#### ASSIGNED TASK:
Search the data for "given" and copy every matching line.
-------
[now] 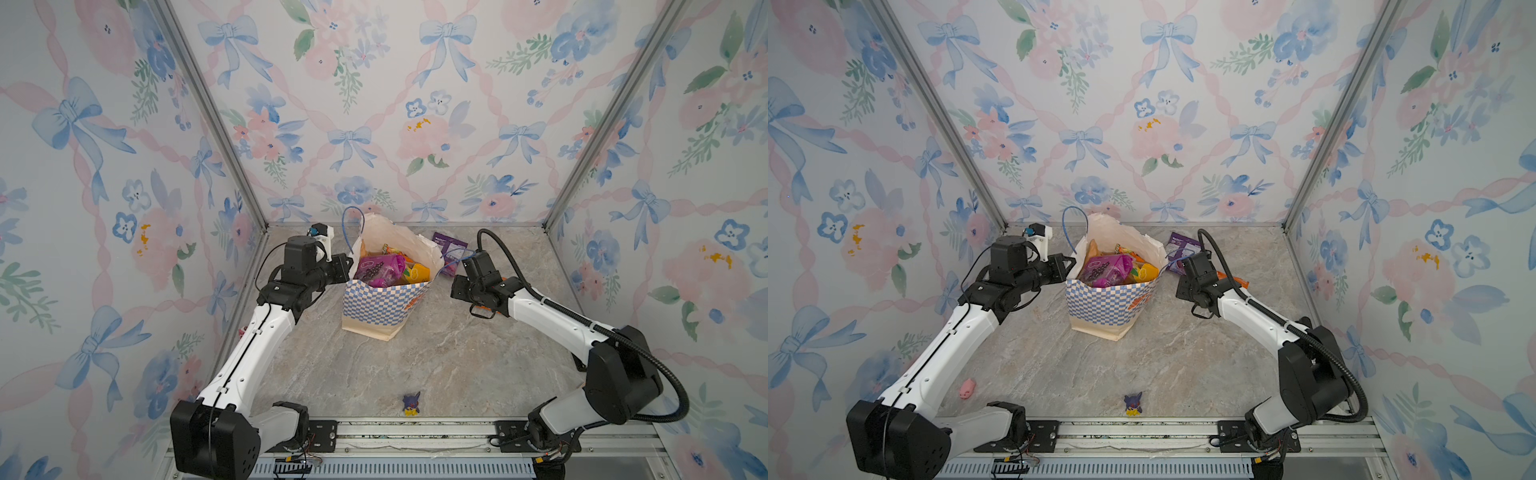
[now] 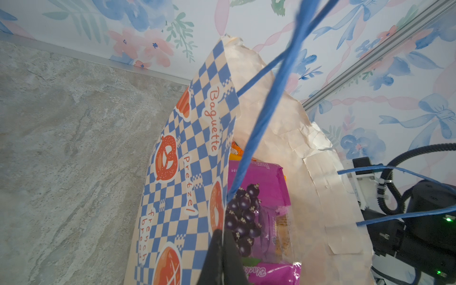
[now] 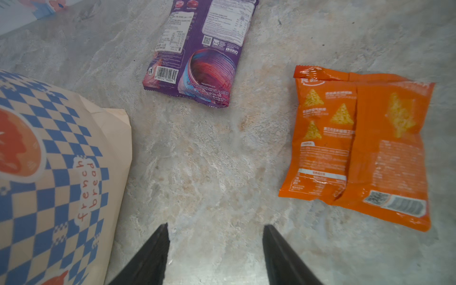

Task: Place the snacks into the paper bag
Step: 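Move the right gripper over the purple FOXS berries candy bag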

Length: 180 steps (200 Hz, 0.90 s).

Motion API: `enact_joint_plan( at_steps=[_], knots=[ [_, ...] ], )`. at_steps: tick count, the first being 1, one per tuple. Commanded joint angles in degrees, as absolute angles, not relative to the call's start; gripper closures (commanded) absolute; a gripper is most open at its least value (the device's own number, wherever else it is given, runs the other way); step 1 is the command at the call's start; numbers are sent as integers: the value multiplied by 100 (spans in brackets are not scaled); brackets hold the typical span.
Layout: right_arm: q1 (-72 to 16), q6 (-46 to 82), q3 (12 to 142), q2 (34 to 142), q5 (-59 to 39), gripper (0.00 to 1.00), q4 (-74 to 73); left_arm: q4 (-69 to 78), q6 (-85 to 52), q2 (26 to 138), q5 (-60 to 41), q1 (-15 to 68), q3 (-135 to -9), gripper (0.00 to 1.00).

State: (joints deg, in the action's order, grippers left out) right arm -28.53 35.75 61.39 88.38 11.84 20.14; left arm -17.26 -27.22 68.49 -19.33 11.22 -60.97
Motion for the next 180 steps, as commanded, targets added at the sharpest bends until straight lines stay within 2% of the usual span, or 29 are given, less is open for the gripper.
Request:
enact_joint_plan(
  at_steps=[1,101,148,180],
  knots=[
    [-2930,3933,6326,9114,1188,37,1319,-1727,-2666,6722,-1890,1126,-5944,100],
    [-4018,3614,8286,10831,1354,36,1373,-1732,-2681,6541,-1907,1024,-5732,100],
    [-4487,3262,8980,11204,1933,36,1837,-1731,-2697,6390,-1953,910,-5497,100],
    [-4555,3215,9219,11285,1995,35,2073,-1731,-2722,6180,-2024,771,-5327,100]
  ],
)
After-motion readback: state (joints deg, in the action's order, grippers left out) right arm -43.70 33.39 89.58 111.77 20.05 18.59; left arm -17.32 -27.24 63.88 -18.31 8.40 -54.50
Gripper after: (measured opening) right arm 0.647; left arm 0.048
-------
#### SOLUTION FOR THIS PROBLEM:
Motion API: `enact_joint_plan( at_steps=[_], knots=[ [_, ...] ], )`. at_steps: tick count, the first being 1, one per tuple. Commanded joint angles in degrees, as absolute angles, not relative to the call's start; gripper closures (commanded) absolute; a gripper is most open at its least value (the device's own number, wherever else it is given, runs the other way); step 1 is the command at the call's start; numbers are sent as integers: the value multiplied by 100 (spans in brackets are not scaled); brackets hold the typical span.
Motion for the next 180 steps, as commanded, targets added at the sharpest bends until straight lines stay within 2% of the usual span, or 29 are given, less is open for the gripper.

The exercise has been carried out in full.